» **What is required**
After locating the line that contains "Where exactly is the door", restate it and each later line word for word through the end of the records.

» **Information supplied**
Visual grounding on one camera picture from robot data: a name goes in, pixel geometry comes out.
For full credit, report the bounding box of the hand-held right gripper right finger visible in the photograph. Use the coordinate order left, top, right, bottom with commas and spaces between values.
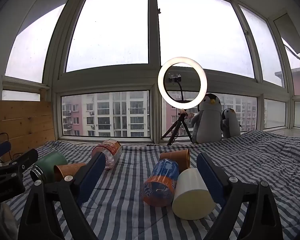
196, 152, 284, 240

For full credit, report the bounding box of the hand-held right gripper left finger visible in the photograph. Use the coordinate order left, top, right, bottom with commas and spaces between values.
18, 152, 107, 240

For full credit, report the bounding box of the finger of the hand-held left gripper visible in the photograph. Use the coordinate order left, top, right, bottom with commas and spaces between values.
0, 149, 39, 180
0, 141, 12, 161

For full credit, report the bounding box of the copper brown cup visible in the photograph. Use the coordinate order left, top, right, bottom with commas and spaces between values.
53, 162, 87, 182

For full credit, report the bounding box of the white cup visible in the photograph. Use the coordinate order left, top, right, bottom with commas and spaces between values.
172, 167, 217, 220

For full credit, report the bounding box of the clear cup with orange print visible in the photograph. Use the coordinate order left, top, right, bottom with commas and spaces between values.
91, 139, 122, 170

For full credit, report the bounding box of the brown cup with gold inside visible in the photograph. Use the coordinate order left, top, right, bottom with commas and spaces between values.
159, 148, 191, 173

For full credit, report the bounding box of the blue and orange printed cup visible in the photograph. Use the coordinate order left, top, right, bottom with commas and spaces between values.
140, 158, 180, 207

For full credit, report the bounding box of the green insulated bottle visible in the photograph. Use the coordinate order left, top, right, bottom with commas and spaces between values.
30, 151, 68, 183

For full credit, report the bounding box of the light grey cloth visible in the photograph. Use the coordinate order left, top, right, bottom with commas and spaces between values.
0, 200, 18, 240

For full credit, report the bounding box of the wooden board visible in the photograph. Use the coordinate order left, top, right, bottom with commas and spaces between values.
0, 100, 56, 162

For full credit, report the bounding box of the blue striped blanket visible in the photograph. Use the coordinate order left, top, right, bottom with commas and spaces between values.
4, 129, 300, 240

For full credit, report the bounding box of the large penguin plush toy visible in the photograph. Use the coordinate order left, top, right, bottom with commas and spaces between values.
191, 93, 223, 144

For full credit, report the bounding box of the small penguin plush toy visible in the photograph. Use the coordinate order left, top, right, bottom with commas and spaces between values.
221, 108, 241, 139

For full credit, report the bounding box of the black tripod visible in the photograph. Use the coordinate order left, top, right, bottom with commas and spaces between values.
161, 112, 193, 146

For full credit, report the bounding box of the phone clamp on gooseneck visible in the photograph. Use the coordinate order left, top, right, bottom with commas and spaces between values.
168, 73, 185, 101

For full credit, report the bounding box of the black cable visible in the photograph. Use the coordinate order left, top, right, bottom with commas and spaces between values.
0, 132, 18, 164

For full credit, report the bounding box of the ring light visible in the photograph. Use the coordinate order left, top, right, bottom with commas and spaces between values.
157, 57, 208, 110

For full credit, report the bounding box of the white window frame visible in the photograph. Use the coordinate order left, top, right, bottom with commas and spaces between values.
0, 0, 300, 146

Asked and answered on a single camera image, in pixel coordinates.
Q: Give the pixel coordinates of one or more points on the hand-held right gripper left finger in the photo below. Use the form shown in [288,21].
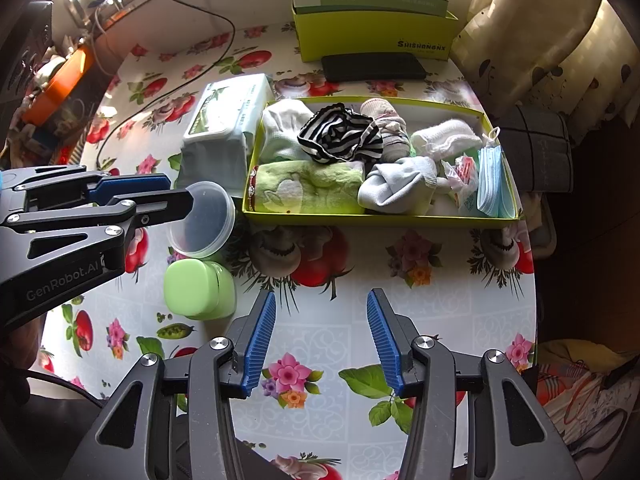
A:
[260,345]

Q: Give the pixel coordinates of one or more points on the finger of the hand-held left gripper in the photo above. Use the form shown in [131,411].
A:
[132,184]
[160,206]

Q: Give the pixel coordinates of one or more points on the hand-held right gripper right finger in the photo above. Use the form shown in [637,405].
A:
[385,340]

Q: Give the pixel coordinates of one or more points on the yellow-green cardboard tray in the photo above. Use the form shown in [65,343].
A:
[350,220]

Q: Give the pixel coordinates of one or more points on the plain white sock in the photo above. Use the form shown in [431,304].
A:
[280,130]

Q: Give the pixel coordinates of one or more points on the grey knit glove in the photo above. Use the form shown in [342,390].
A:
[395,185]

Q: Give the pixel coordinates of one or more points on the green towel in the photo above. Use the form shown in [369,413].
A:
[320,185]

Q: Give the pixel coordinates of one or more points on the clear plastic packet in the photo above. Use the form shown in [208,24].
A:
[462,180]

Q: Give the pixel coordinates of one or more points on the blue face mask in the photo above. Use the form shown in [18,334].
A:
[495,185]

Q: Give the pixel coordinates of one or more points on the black and white striped cloth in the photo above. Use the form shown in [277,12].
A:
[340,135]

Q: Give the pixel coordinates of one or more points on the white towel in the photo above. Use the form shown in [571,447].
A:
[445,137]

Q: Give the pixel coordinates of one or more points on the white sock with red stitching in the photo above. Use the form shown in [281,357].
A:
[390,125]

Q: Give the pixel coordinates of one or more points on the floral tablecloth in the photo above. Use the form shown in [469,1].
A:
[310,335]

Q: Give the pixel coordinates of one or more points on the clear plastic lidded container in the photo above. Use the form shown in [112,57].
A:
[205,230]

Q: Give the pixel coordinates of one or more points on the small green plastic box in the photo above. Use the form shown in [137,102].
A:
[195,290]

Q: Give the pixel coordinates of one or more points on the wet wipes pack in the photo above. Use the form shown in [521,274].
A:
[225,110]

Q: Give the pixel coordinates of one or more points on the orange plastic basket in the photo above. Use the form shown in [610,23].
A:
[65,80]

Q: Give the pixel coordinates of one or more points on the printed blanket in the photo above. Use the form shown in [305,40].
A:
[575,395]

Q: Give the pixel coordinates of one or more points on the dark grey plaid cloth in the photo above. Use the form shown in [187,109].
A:
[540,150]

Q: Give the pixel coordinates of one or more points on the yellow-green shoebox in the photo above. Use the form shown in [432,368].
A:
[350,40]

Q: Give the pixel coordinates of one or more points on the black phone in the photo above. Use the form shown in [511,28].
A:
[375,67]

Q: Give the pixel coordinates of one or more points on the cream patterned curtain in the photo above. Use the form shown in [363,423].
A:
[540,35]

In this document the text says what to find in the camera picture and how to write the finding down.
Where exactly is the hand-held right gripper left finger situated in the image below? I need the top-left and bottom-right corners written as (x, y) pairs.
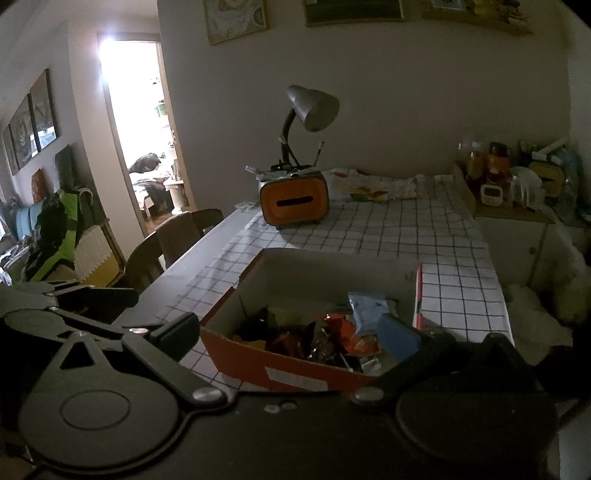
top-left (30, 313), bottom-right (229, 414)

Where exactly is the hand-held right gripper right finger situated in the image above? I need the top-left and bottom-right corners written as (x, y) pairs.
top-left (348, 314), bottom-right (546, 407)

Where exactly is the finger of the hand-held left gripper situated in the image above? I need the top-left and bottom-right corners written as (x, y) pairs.
top-left (48, 310), bottom-right (155, 343)
top-left (53, 285), bottom-right (140, 311)

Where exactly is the blue grey snack packet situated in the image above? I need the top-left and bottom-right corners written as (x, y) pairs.
top-left (347, 292), bottom-right (399, 335)

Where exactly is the orange snack bag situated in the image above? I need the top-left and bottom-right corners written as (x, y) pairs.
top-left (318, 313), bottom-right (384, 356)

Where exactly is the silver snack packet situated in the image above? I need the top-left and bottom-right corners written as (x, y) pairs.
top-left (307, 332), bottom-right (352, 365)

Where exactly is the dark red snack packet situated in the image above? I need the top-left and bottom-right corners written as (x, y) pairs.
top-left (272, 325), bottom-right (315, 356)

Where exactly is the red cardboard box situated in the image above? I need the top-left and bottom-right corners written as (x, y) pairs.
top-left (199, 248), bottom-right (424, 393)

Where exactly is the white yellow folding mat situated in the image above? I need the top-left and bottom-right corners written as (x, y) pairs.
top-left (74, 222), bottom-right (123, 287)

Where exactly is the wooden chair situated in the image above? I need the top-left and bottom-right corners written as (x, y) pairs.
top-left (124, 231), bottom-right (167, 294)
top-left (154, 209), bottom-right (225, 268)

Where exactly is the green black backpack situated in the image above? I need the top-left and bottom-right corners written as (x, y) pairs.
top-left (25, 189), bottom-right (95, 282)

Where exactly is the dark leaning canvas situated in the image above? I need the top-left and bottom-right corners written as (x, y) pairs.
top-left (54, 144), bottom-right (77, 192)

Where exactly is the white cloth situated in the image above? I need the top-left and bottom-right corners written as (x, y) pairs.
top-left (503, 282), bottom-right (573, 354)

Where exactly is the white side cabinet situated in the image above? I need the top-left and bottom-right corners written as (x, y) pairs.
top-left (475, 203), bottom-right (591, 296)

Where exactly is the folded floral cloth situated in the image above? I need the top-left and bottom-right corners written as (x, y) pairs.
top-left (323, 168), bottom-right (437, 202)

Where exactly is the orange tissue box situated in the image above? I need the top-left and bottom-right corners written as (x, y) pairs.
top-left (259, 168), bottom-right (329, 230)

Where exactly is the white fluffy cushion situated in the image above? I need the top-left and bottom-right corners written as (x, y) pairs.
top-left (551, 240), bottom-right (591, 324)

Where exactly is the amber bottle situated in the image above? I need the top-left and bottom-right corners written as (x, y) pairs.
top-left (466, 150), bottom-right (485, 185)

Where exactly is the clear glass jar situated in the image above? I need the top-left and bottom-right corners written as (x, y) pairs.
top-left (508, 167), bottom-right (546, 206)

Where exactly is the orange jar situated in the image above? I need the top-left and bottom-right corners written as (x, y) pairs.
top-left (487, 143), bottom-right (511, 185)

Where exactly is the yellow box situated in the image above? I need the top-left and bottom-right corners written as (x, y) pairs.
top-left (529, 161), bottom-right (566, 197)

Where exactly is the clear plastic bottle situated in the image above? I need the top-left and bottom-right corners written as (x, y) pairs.
top-left (561, 152), bottom-right (583, 208)

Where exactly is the grey desk lamp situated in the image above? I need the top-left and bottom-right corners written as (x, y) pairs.
top-left (277, 84), bottom-right (341, 169)

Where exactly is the dark framed wall picture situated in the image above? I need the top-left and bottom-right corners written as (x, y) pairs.
top-left (2, 122), bottom-right (19, 176)
top-left (9, 95), bottom-right (35, 162)
top-left (28, 69), bottom-right (58, 153)

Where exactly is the door frame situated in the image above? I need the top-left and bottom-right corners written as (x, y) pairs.
top-left (97, 31), bottom-right (195, 232)

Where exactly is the black handled brush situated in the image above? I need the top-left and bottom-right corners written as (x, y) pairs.
top-left (280, 135), bottom-right (302, 168)

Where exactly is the square pale wall picture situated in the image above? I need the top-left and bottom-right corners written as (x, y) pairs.
top-left (203, 0), bottom-right (269, 45)

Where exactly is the wide framed wall picture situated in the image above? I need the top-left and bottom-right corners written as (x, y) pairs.
top-left (302, 0), bottom-right (406, 26)

» **Result of this exercise**
Where exactly is the door frame situated in the image above? I need the top-left and bottom-right corners written as (x, y) pairs.
top-left (97, 31), bottom-right (195, 232)

Where exactly is the black handled brush situated in the image above? I need the top-left and bottom-right corners written as (x, y) pairs.
top-left (280, 135), bottom-right (302, 168)

Where exactly is the square pale wall picture situated in the image above? I need the top-left and bottom-right corners written as (x, y) pairs.
top-left (203, 0), bottom-right (269, 45)

Where exactly is the wide framed wall picture situated in the image above? I need the top-left and bottom-right corners written as (x, y) pairs.
top-left (302, 0), bottom-right (406, 26)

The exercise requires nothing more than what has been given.